My colleague Sonia Furstenau and I have received hundreds of emails from concerned citizens living around the Saanich Inlet about the proposed expansion of the Bamberton quarry. (Learn more at https://adamolsen.ca/2022/10/public-comment-open-for-bamberton-quarry-expansion-application)
The fact that a proposal to extract 479,000 tonnes of construction aggregate each year does not require an environmental assessment is absurd. But that is exactly the case.
What is even more absurd is the loophole that as long as the operators only plan to expand the current operation by less than 50% they can continue to expand the quarry without ever having to have an environmental assessment. Under the current regulation, there will never be an accounting of the cultural and environmental loss from the grinding down of an entire mountainside.
When I asked the Minister of Environment, Hon. George Heyman, he seemed undisturbed by this fact, defensive of it in fact. Clearly, the residents and representatives need to keep the pressure on the Ministry of Environment.
As local members here know and anybody who lives around the Saanich inlet knows, it is a special place. It’s fed countless generations of my family. However, throughout the decades it’s also suffered from environmental degradation. There’s been a long history of industrial activity at the Bamberton site. As a young boy, I used to fish underneath that cement plant with my father. The cement plant closed many years ago.
Now, an operator, Malahat Investment Corporation, has applied to expand an existing quarry by approximately 47 percent. Under the Environmental Assessment Act, the Reviewable Projects Regulation does not require an existing mine to undertake an environmental assessment — and I’m paraphrasing — if the request to expand is not at least 50 percent of the previously permitted area.
This is a cultural and environmentally significant area, and there is no way to grind down an entire mountainside into construction aggregate without damaging the environment. Without an environmental assessment, we have no idea the extent of the destruction. The regulation as it currently reads is unacceptable.

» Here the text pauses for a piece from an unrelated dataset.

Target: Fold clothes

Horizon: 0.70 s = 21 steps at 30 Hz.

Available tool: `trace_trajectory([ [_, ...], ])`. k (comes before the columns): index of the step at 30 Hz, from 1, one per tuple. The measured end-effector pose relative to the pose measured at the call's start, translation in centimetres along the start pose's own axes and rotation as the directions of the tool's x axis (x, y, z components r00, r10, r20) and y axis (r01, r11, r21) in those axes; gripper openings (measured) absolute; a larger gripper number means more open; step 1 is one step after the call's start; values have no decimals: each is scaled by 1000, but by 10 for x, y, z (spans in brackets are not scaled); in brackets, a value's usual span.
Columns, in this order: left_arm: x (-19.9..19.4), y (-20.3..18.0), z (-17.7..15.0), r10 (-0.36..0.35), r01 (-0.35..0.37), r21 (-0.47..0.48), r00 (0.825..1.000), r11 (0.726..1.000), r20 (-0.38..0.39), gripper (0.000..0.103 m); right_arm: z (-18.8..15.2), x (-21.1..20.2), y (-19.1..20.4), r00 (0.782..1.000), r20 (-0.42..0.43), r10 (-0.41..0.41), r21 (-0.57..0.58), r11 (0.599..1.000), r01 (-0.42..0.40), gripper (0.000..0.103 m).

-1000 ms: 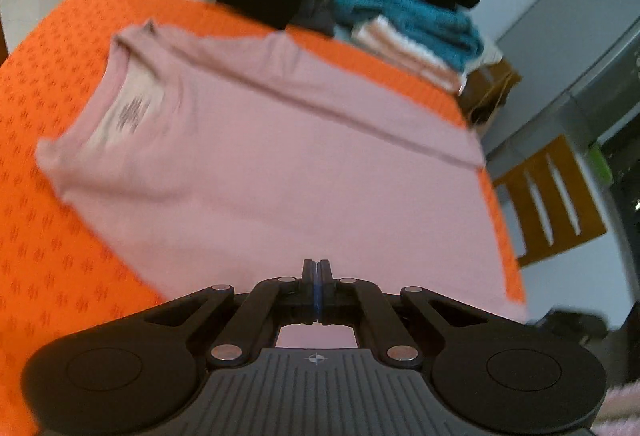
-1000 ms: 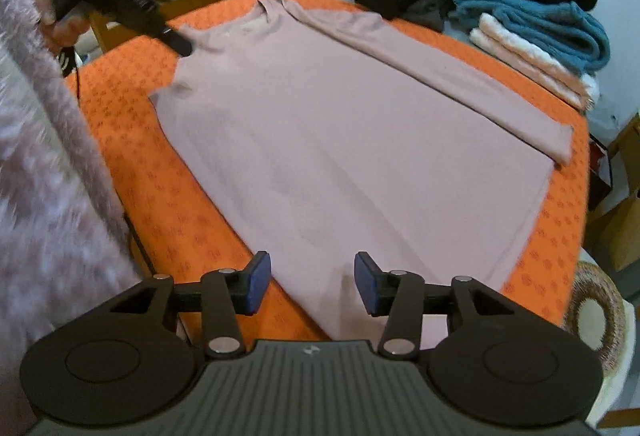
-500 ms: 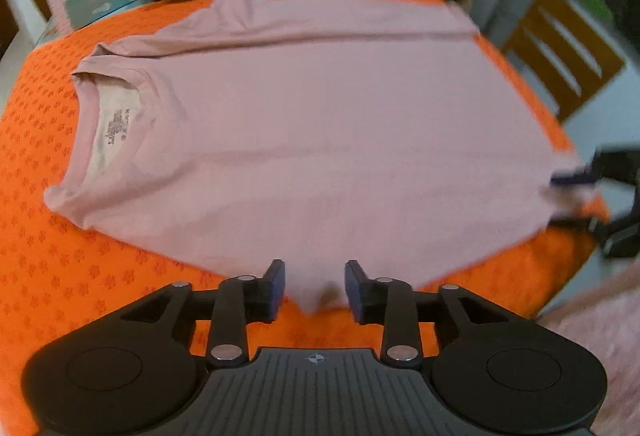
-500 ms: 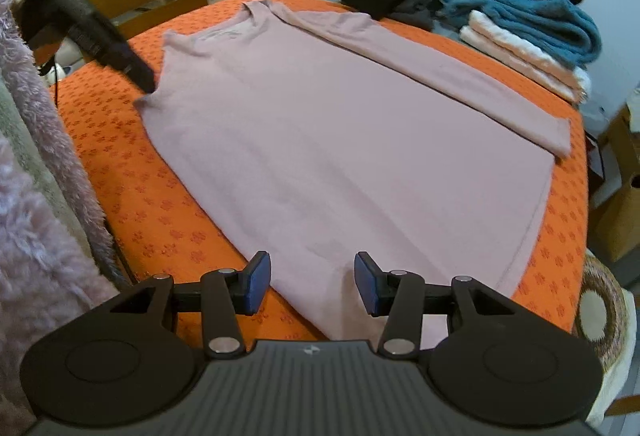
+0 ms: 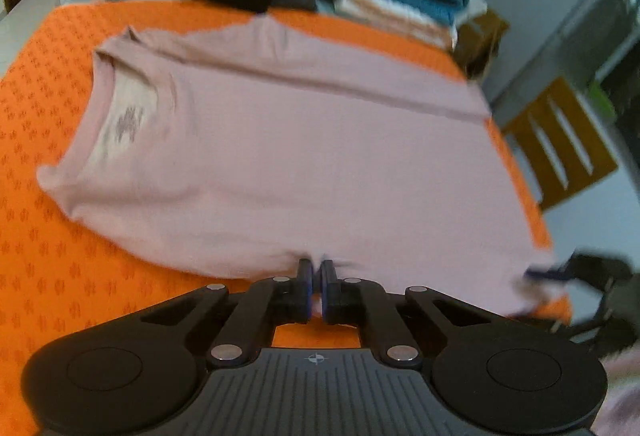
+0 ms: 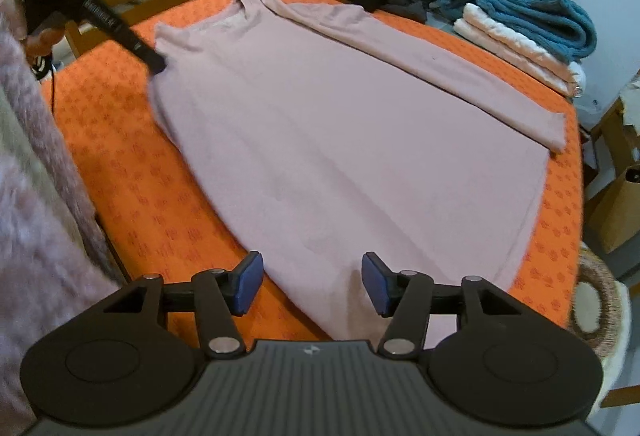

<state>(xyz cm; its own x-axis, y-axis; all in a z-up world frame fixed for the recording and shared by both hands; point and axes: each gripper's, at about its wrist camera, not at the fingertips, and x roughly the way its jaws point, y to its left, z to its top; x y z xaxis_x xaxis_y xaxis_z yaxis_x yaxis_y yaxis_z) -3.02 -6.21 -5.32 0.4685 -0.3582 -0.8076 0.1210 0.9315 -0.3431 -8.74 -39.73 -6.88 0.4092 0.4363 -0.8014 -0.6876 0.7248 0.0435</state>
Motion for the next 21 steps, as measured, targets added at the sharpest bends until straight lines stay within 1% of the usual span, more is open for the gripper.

To the Minister of Environment, this project may just barely fit under the regulation. Will the Minister of Environment exercise his discretion and require this mine to undergo an environmental assessment?
Hon. G. Heyman:
Thank you to the member for his question and for his concern. I’m aware of the situation. The member has correctly pointed out that the threshold in the reviewable project regulation is an expansion of area by 50 percent, and this project is 47 percent. I am in discussion with the environmental assessment office around what they know about this particular project, but the project as it is currently described falls under the threshold of a reviewable project. There has to be very sufficient reason to seek to overrule the regulation as it stands.

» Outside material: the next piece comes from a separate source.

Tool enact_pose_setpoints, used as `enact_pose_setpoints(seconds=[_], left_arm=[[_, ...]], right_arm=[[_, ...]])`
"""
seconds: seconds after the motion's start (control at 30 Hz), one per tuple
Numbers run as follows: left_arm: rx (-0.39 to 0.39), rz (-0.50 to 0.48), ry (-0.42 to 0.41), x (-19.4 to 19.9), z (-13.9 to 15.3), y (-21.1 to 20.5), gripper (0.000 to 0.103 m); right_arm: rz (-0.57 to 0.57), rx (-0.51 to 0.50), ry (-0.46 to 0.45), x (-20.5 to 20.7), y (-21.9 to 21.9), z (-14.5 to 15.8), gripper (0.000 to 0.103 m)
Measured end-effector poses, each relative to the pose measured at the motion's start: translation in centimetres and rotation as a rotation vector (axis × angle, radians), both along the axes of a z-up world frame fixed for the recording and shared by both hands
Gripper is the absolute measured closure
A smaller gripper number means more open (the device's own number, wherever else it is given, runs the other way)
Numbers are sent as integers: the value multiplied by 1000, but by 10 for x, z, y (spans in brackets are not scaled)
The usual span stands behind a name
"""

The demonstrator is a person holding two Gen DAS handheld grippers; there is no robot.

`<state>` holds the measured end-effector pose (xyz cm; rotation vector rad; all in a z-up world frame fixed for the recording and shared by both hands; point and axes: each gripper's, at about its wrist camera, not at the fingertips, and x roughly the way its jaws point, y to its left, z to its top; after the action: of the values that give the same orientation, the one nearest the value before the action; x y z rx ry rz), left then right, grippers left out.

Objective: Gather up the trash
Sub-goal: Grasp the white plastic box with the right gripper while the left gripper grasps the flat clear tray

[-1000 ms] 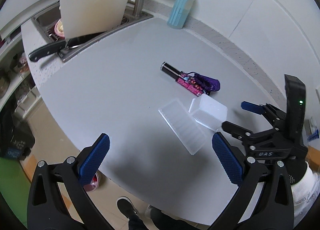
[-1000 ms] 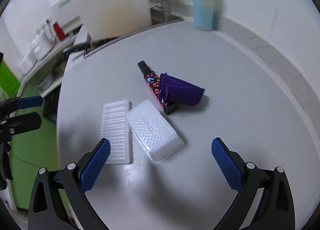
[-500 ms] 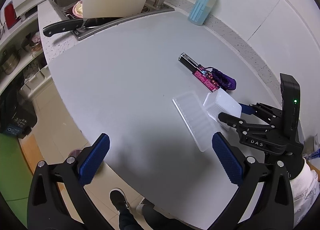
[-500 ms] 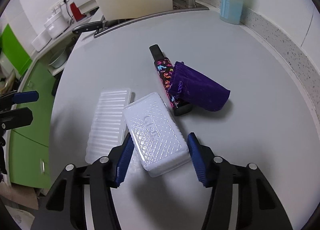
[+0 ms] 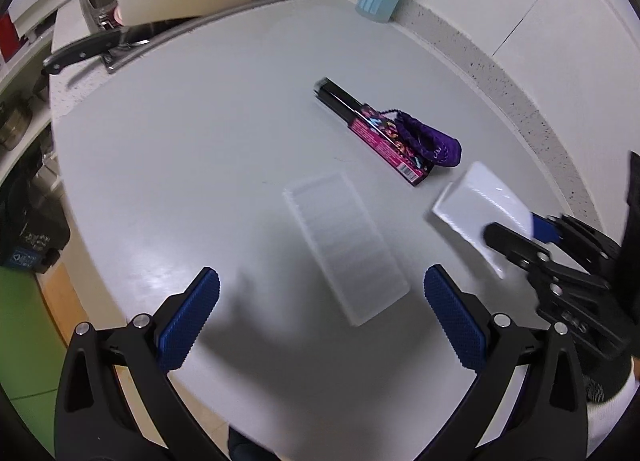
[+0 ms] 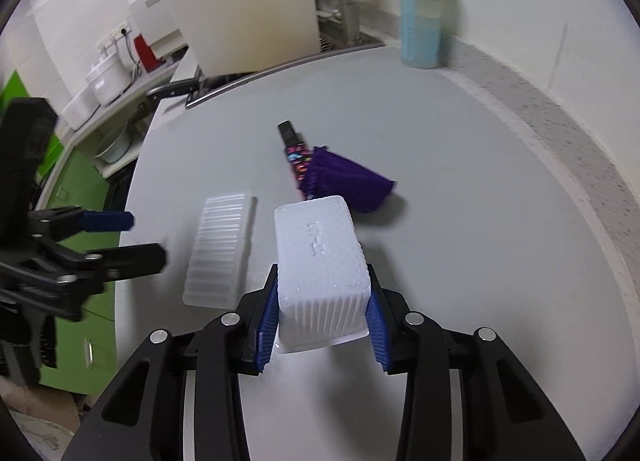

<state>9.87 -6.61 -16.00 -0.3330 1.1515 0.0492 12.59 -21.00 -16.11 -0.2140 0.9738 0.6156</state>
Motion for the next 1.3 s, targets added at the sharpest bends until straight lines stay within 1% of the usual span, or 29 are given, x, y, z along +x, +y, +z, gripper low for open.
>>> enact_pose_setpoints(seconds=[0.2,0.3,0.4,0.53,0.6,0.67,0.8,0.83,0.87,1.0,1.1,1.13,1.17,1.3], left_arm=[[16,31,44,17,-10,-17,3],[26,66,73,22,-17,-24,3],[56,96,87,27,-23,-31,3],[125,139,99,34,-29,-41,3],[145,155,100,37,-32,-46,3],[139,171,104,41,-35,-49,4],[203,211,98,43,-35,-53,19],[223,222,98,42,-34,-53,28],[237,230,96,39,-33,-52,32],[232,197,92,30,-31,-44,37],[210,162,89,28,-30,-38,40],[200,146,86,27,-29,-36,45],[223,144,92,27,-30,-36,52],[180,119,85,24,-28,-30,53]], right_arm=[[-35,22,-25,3,-22,14,65],[-54,45,-29,6,-34,20,65],[-62,57,-34,10,-43,24,65],[-63,67,-34,15,-52,26,65],[-59,72,-31,18,-55,26,65],[-53,76,-30,21,-58,25,65],[-49,88,-30,20,-61,25,65],[-49,92,-28,21,-61,24,65],[-48,96,-26,21,-61,24,65],[-39,107,-20,21,-59,22,65],[-29,113,-21,19,-55,24,65],[-28,115,-22,19,-54,24,65],[-27,117,-23,19,-53,25,65],[-24,119,-26,19,-49,27,65]])
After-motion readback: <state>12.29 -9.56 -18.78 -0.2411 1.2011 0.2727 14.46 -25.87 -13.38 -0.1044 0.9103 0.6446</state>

Member, for a supplemental.
Excellent. The minister knows, as was pointed out in court cases, that there is discretion that the minister could use to review a project. This project actually exposes an absurd loophole that exists in this regulation. In 2019, regulation was amended for new mines. Production capacity exceeding 75,000 tonnes per year now requires an environmental assessment. For context, the Bamberton application under consideration by the Ministry of Mines is to expand extraction to 479,000 tonnes. That’s 6.5 times the volume the environmental assessment considers acceptable for a new project.
If the operators apply every five years or so, like we’ve seen happening, to expand by slightly less than 50 percent of their current operation, they could literally grind down the entire side of the mountain without ever having to undertake an environmental assessment. When I asked the mines ministry if I was correct in this, they said it’s up to the Ministry of the Environment. Ask the minister.
To the Minister of Environment, will he require this application to have an environmental assessment at the Bamberton quarry, and will he change the regulation to close this absurd loophole?
Hon. G. Heyman:
The regulation itself is not currently under review. I would point out to the member that wherever a threshold level exists, there will be project proposals that come close to it. That in and of itself is not enough reason to change a regulation. As I said to the member, I’m aware of the proposed production expansion of this facility. I’m aware of how close it comes to the area expansion threshold. The member is clearly aware that the minister has discretion to order an assessment. I’ve already expressed that there has to be a good and sufficient reason to do that.
I am reviewing the facts of this case, but the member should also be aware that it is the role of the chief environmental assessment officer as the statutory decision-maker to also look at these projects. That official is doing her job and it is not my job to presume that she is not doing her job. I am being briefed by her to find out what her considerations are, and we will proceed down the path of reviewing projects that come so close to the threshold that they need a good look.